Give the lines below again, exactly as they stand, and leave out the images.

*-*-*

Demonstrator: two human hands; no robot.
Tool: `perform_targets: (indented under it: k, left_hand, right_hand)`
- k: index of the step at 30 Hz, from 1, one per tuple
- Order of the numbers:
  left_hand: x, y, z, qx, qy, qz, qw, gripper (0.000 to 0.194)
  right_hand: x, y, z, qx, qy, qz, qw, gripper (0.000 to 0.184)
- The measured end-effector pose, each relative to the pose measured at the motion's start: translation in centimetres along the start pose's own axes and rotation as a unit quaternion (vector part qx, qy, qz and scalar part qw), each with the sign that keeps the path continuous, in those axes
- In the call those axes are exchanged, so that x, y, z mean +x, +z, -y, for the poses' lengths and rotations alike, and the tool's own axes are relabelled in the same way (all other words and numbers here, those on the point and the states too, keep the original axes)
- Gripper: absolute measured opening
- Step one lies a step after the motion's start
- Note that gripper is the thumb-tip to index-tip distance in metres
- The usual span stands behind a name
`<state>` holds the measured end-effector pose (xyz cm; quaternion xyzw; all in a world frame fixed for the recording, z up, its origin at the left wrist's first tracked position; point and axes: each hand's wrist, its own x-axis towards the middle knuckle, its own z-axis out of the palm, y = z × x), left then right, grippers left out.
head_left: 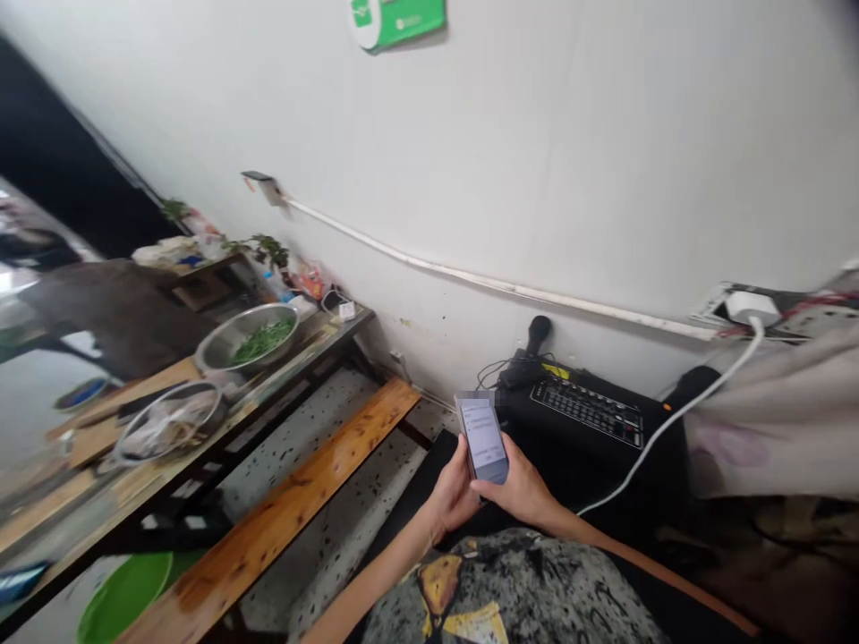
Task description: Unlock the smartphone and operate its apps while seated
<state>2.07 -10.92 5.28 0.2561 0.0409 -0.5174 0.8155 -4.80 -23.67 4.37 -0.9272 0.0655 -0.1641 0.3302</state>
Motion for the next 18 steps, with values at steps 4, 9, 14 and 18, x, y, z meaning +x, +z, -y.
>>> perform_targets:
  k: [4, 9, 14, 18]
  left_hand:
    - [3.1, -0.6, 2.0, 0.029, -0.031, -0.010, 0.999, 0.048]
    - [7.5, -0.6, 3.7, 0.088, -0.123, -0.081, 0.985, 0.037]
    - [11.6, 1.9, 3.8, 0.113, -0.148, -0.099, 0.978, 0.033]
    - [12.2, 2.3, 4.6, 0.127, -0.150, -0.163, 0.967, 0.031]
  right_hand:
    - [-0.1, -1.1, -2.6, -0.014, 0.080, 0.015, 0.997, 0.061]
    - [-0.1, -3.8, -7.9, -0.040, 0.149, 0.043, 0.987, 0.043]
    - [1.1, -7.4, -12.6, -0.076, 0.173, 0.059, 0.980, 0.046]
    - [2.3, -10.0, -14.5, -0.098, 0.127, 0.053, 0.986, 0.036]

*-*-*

# ANSWER SPACE
Demonstrator: two human hands; no robot.
Tool: `perform_targets: (indented under it: k, left_hand, right_hand)`
- k: index of the step at 30 Hz, from 1, one per tuple
- Order of the numbers:
  left_hand: x, y, z, qx, qy, qz, qw, gripper (0.000 to 0.194)
  right_hand: x, y, z, qx, qy, qz, qw, gripper (0.000 to 0.184)
- The measured end-effector pose, each relative to the pose measured at the motion's start: translation in centimetres along the start pose's own axes and rotation as a unit quaternion (vector part qx, qy, qz and scalar part qw), each with the sign that keeps the path continuous, in those axes
- In the call those axes are exchanged, so that x, y, z mean +x, +z, -y, for the poses' lengths and rotations alike, and the tool's own axes are relabelled in the same way (all other words and numbers here, those on the point and the states too, keep the original axes)
- Gripper: absolute measured opening
- Step one lies a step after the motion's start
- Note that gripper is the thumb-tip to index-tip distance in metres
- The usual span stands behind a name
`<state>` holds the measured end-effector pose (xyz cm; quaternion xyzw; all in a world frame fixed for the recording, z up, its origin at the left wrist's first tracked position; point and axes: each hand's wrist, its own x-axis towards the middle knuckle, its own z-axis out of the palm, y = z × x), left then right, grippers left out.
head_left: 
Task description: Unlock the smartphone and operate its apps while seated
<state>2.07 -10.92 5.28 0.2561 0.0409 -0.5174 0.8155 -4.80 -23.67 4.37 -0.9272 0.0655 -0.1641 0.3302</state>
Motion for the next 18 steps, with values at steps 4, 9, 14 and 18, x, y, z meaning +x, +z, -y.
>>> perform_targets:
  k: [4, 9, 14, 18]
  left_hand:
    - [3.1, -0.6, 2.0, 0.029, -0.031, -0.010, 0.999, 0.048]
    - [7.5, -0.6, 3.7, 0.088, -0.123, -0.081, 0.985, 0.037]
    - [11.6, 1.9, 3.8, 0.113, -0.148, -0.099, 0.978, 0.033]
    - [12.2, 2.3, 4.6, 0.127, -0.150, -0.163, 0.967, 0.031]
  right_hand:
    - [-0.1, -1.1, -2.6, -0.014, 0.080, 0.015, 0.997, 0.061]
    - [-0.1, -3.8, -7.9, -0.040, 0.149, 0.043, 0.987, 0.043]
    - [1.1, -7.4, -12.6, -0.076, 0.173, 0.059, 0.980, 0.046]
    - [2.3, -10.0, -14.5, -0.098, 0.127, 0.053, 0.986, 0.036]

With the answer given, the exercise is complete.